Content starts

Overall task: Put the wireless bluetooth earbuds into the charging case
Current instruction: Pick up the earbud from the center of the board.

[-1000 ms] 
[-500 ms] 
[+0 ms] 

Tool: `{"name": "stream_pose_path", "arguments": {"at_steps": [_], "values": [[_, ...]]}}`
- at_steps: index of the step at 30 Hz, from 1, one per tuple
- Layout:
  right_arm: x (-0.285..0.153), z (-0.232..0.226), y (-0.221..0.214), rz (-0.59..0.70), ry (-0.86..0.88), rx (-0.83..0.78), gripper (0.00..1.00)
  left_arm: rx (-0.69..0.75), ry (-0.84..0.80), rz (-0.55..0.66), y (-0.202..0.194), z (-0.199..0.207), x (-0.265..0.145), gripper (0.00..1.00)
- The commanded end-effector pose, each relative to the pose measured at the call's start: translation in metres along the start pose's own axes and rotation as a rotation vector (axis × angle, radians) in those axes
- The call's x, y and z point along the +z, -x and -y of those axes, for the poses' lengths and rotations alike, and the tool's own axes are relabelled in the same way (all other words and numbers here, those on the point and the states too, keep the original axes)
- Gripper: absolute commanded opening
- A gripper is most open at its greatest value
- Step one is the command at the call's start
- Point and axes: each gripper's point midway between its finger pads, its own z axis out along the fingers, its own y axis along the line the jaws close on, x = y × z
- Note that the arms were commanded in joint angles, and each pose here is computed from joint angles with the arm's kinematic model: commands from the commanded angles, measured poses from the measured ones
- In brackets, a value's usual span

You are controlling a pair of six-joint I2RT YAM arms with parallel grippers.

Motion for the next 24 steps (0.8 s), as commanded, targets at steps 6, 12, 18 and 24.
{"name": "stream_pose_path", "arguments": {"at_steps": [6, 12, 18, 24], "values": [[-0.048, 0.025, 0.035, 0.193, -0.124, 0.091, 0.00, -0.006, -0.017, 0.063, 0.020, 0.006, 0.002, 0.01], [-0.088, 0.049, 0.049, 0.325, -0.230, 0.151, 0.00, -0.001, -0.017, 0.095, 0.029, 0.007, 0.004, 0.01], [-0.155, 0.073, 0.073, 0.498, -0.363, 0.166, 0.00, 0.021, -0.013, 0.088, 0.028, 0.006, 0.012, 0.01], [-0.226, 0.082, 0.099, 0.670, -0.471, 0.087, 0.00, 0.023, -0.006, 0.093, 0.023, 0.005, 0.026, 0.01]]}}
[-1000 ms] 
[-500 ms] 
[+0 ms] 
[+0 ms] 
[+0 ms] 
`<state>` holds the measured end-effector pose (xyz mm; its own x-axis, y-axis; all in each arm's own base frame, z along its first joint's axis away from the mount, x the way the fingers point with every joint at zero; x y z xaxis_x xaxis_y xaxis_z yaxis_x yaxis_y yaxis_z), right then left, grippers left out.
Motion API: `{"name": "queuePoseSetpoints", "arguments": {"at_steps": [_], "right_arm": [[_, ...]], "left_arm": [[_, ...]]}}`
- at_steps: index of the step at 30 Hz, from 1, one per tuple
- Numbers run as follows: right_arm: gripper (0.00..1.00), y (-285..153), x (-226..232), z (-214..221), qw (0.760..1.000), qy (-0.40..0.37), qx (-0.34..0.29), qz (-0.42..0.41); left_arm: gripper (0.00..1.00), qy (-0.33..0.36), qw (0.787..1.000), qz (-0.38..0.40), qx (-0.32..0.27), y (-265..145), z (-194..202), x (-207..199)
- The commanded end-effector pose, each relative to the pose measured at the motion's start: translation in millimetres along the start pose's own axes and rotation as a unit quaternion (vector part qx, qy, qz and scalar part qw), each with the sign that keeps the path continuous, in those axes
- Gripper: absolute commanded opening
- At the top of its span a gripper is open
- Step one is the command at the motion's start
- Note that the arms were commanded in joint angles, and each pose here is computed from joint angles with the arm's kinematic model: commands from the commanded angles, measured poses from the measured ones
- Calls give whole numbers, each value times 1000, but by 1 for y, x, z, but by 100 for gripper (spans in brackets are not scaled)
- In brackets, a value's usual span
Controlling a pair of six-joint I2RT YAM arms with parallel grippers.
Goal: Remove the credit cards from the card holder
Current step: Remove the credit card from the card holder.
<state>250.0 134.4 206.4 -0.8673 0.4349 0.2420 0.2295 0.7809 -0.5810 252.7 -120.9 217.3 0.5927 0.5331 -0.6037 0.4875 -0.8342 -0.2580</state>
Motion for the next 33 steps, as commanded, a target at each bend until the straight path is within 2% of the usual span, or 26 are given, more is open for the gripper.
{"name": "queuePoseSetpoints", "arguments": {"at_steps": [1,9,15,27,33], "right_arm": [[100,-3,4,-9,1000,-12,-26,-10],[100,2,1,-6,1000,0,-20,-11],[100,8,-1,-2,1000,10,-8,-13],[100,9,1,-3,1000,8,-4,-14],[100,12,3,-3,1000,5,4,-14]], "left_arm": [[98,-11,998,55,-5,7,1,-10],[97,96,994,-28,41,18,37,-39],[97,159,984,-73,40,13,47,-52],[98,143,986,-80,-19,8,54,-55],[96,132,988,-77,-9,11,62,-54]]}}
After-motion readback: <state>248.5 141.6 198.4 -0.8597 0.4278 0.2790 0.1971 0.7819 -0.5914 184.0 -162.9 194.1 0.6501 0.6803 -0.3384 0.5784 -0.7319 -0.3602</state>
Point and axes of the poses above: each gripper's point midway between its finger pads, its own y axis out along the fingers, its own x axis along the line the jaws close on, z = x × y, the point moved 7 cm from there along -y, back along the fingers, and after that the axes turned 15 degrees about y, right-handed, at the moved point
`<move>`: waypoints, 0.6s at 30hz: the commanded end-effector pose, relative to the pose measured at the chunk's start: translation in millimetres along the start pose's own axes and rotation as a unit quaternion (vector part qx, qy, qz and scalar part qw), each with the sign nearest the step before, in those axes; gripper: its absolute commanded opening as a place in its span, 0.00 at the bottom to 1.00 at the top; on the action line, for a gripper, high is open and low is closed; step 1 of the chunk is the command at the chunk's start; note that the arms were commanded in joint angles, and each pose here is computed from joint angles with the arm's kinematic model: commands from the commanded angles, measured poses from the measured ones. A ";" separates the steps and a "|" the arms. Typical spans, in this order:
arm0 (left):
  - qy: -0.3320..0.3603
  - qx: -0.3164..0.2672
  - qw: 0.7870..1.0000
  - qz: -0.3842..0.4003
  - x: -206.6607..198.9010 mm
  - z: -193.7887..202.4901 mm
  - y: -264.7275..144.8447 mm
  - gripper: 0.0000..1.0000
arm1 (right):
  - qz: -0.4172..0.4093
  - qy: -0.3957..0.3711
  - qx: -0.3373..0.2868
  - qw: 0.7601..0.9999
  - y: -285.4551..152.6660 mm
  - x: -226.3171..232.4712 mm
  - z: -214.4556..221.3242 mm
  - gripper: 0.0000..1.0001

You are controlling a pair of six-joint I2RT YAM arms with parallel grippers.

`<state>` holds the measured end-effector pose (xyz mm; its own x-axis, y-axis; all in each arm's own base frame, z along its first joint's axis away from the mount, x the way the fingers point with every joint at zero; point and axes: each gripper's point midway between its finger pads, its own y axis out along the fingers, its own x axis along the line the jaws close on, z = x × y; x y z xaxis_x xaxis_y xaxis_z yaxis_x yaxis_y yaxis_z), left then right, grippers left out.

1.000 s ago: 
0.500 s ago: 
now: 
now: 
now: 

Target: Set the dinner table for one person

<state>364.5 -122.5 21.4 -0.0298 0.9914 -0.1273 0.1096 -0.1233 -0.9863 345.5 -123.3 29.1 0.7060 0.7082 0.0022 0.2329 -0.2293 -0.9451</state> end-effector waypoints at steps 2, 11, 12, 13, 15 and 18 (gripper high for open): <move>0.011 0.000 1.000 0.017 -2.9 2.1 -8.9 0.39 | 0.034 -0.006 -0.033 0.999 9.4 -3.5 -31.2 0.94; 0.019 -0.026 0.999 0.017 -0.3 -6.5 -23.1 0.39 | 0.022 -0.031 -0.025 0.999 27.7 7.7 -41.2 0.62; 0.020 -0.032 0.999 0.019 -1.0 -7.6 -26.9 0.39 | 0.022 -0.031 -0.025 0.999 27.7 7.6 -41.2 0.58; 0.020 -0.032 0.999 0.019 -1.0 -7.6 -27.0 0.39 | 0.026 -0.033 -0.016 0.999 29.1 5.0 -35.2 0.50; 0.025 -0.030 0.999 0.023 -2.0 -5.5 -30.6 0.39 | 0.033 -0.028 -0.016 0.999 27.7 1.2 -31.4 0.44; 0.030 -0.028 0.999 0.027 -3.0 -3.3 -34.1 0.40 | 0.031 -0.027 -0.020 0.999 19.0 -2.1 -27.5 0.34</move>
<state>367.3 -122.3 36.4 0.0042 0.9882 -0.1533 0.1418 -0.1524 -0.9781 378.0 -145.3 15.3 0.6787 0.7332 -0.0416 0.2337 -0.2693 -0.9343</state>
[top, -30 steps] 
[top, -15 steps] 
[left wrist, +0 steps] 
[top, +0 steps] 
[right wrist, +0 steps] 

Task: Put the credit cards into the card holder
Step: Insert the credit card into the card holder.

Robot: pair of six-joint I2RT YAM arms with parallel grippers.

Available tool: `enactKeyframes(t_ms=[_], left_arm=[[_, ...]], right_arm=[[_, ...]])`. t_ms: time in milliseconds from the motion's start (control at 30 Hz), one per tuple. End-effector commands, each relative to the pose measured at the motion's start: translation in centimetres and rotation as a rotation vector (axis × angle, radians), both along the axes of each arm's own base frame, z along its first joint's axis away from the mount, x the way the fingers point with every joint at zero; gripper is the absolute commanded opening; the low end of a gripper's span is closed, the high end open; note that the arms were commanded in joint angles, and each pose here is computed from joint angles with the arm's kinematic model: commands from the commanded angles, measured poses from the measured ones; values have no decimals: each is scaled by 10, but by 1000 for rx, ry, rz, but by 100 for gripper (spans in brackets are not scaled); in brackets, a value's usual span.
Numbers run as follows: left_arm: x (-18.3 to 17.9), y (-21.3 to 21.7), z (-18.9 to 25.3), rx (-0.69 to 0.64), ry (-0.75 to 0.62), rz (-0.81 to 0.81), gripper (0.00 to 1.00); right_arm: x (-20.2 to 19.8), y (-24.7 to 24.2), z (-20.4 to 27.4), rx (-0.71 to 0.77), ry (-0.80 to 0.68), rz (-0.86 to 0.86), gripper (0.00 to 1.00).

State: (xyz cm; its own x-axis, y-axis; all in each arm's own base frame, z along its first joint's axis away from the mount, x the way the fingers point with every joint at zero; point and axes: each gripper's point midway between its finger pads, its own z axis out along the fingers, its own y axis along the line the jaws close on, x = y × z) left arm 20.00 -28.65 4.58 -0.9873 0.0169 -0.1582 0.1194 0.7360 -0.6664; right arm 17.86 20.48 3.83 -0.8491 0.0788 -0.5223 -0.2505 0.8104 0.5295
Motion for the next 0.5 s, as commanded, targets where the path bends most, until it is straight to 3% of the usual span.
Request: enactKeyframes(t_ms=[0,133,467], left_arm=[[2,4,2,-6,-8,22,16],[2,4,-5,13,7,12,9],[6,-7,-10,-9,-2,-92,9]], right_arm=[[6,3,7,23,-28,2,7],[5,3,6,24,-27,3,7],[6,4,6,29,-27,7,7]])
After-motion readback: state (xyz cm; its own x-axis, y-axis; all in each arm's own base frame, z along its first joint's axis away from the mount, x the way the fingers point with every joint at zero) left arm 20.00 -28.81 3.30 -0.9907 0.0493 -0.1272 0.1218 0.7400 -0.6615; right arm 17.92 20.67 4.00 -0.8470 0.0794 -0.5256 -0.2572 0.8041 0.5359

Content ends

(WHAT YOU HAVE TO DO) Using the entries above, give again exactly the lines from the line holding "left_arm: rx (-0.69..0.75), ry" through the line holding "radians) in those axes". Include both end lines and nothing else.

(ANSWER SPACE)
  left_arm: rx (-0.69..0.75), ry (-0.84..0.80), rz (-0.55..0.66), y (-0.202..0.194), z (-0.199..0.207), x (-0.265..0.145), gripper (0.00..1.00)
- The commanded end-effector pose, each relative to the pose measured at the call's start: translation in metres along the start pose's own axes and rotation as a rotation vector (axis × angle, radians) in those axes

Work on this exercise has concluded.